Non-linear Video Resizing

In the course CS576 Multimedia System Design, we are assigned to implement a video resampling program. That is not just linear resizing that scales each pixel proportionally though linear resizing is also a part of it. Our task is to build four resizing strategies:

  • linear-mapping resizing;
  • non-linear-remapping for peripheral areas;
  • content-aware remapping;
  • temporal content-aware remapping.

The non-linear remapping part took me quite a lot of time to find a good non-linear function, so in this blog post I’ll write about how I get to it.

What is non-linear video resizing?

If we have a video with 960*540 size (aspect ratio: 1.777:1) and hope to resize it, as long as our goal has the same aspect ratio, all the pixels would remain unstretched. However, when our width and height scaling factors differs, there is a pixel stretching effect, which is not desirable. One smart improvement is to make non-linear remapping according to where the pixels are on the screen.

The non-linear remapping we talk about here is controlled non-linearly such that the larger part of the central area of the video (which is the focus of attention) has the same original pixel aspect, and the peripheral areas are scaled to compensate. An example is shown as below.

An example of non-linear resizing

Find a non-linear remapping function

The key to make the conversion is to find a remapping function that remaps positions $(x’, y’)$ in our resized video to a position $(x, y)$ in the original video, so that pixel at $(x’, y’)$ gets the color from pixel $(x, y)$ in the original video frame. Apparently, in the linear resizing, the remapping function from $x’$ to $x$ (or from $y’$ to $y$) is a linear function (say, $x’=f(x)=kx$ where $k>0$), as is shown in the left graph below. For the non-linear resizing described previously, we need to find a function that somewhat remaps positions like the right graph below.

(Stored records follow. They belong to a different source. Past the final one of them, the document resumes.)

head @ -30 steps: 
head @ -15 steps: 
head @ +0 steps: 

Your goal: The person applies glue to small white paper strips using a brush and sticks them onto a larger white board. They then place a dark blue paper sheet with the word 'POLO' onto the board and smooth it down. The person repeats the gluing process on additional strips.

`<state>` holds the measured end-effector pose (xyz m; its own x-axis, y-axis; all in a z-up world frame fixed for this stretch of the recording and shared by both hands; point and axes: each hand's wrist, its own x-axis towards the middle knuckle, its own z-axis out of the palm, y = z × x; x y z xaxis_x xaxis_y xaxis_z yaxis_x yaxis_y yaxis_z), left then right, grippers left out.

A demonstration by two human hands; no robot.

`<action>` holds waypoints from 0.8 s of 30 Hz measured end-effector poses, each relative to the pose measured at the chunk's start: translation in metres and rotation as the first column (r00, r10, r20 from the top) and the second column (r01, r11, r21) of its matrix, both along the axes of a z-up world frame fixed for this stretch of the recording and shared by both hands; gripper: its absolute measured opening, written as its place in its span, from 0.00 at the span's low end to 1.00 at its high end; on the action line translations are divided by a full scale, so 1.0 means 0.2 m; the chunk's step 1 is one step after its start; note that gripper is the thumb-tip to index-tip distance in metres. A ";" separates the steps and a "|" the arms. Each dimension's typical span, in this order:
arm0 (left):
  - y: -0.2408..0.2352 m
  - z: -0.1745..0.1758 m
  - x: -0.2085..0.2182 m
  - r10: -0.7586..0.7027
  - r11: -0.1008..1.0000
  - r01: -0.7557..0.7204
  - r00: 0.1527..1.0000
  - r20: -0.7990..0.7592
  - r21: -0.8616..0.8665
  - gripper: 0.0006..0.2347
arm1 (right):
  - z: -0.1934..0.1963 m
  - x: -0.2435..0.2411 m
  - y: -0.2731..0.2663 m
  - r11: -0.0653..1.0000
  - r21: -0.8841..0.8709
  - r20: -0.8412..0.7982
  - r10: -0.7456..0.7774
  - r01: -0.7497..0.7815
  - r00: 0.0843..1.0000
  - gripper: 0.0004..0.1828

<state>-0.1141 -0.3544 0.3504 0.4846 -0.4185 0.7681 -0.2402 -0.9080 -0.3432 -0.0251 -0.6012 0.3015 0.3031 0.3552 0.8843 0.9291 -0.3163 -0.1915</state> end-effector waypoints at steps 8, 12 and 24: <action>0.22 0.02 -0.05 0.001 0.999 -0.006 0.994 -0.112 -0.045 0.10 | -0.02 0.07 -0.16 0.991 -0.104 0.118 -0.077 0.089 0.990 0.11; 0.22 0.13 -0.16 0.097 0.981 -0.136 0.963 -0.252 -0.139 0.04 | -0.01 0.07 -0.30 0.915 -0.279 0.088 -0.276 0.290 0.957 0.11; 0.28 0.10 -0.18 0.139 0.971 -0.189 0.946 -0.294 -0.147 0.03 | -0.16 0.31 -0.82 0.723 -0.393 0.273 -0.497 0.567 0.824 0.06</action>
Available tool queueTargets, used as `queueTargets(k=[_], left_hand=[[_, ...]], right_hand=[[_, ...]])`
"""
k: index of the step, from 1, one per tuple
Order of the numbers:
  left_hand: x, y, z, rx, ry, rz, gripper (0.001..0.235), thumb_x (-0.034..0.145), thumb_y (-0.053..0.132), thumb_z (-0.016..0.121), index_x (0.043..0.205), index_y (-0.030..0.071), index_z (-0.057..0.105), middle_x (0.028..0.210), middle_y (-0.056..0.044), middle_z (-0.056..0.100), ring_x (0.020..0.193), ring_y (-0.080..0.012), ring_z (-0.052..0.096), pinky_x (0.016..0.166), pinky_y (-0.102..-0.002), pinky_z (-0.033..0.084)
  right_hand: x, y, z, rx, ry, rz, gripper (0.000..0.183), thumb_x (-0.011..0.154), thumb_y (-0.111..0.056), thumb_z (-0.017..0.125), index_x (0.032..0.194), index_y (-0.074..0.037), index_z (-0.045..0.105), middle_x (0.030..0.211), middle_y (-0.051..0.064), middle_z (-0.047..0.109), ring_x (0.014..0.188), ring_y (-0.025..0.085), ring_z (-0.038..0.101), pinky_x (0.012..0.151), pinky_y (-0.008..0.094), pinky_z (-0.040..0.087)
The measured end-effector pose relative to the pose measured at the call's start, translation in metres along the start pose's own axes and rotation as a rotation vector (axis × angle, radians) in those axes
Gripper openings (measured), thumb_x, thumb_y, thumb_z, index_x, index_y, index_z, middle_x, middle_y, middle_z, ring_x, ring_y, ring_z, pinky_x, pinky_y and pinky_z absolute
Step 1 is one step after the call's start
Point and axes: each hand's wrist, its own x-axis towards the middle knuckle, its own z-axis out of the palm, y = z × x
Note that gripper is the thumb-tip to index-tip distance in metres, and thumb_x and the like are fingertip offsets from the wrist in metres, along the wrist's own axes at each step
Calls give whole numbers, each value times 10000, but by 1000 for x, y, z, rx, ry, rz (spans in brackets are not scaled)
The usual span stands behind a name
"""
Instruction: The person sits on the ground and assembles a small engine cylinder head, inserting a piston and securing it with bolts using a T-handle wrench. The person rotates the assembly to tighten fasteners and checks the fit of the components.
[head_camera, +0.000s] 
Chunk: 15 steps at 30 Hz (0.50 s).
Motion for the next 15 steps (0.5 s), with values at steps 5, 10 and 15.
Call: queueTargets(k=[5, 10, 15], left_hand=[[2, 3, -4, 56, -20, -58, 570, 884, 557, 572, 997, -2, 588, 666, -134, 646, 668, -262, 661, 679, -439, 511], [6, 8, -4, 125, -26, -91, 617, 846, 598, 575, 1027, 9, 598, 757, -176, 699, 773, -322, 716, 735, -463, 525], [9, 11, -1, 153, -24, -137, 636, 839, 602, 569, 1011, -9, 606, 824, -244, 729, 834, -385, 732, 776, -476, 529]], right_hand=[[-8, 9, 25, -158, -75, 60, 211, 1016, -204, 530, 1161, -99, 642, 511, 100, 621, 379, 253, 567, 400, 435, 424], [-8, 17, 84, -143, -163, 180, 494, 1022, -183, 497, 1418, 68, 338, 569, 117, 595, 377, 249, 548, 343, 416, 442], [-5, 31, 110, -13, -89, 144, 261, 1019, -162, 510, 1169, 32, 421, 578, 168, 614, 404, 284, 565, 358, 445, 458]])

Linear and Non-Linear Remapping

Here’s why. Suppose we are to resize a video 0.8 of its original width and 0.5 of its original height. Since the width has a bigger scaling factor, the width will be remapped non-linearly with only pixels at the central width area having its original pixel aspect. Suppose we want $x_S$ width positions in a resized frame from $x_E$ width positions in an original frame. The gray range in the right graph shows the linearly stretched central width positions, while the peripheral parts beside the gray area are stretched more in a non-linear way so that the number of positions becomes $x_S$.

I would like to move the coordinate system a little to show the remapping better, as shown below.

Non-linear Remapping with Re-arranged Coordinate

To make this peripheral non-linear stretching visually better, the non-linear remapping function $x’=f(x)$ should follow three rules:

  1. The original position where non-linear remapping ends should be the end of the all original positions, i.e. $f\left(\frac{x_S}{2}\right)=\frac{x_E}{2}$.
  2. The original position where non-linear remapping starts should be the ending position of linear remapping, i.e. $f\left(\frac{x_T}{2}\right)=k\frac{x_T}{2}$, where $k=\frac{x_E}{x_R}$.
  3. The rate of change at the position where non-linear remapping starts should be the same as where linear remapping ends, i.e. $f’\left(\frac{x_T}{2}\right)=k$, where $k=\frac{x_E}{x_R}$.

Following these rules, we can basically choose any functions that looks like what shows in the above graph. However, this is not an easy process, since we need to calculate the exact function with $x_E$, $x_S$, $x_T$, $x_R$ given so that we can implement it in our resizing algorithm. Intuitively, I tried the following functions and finally got one solution.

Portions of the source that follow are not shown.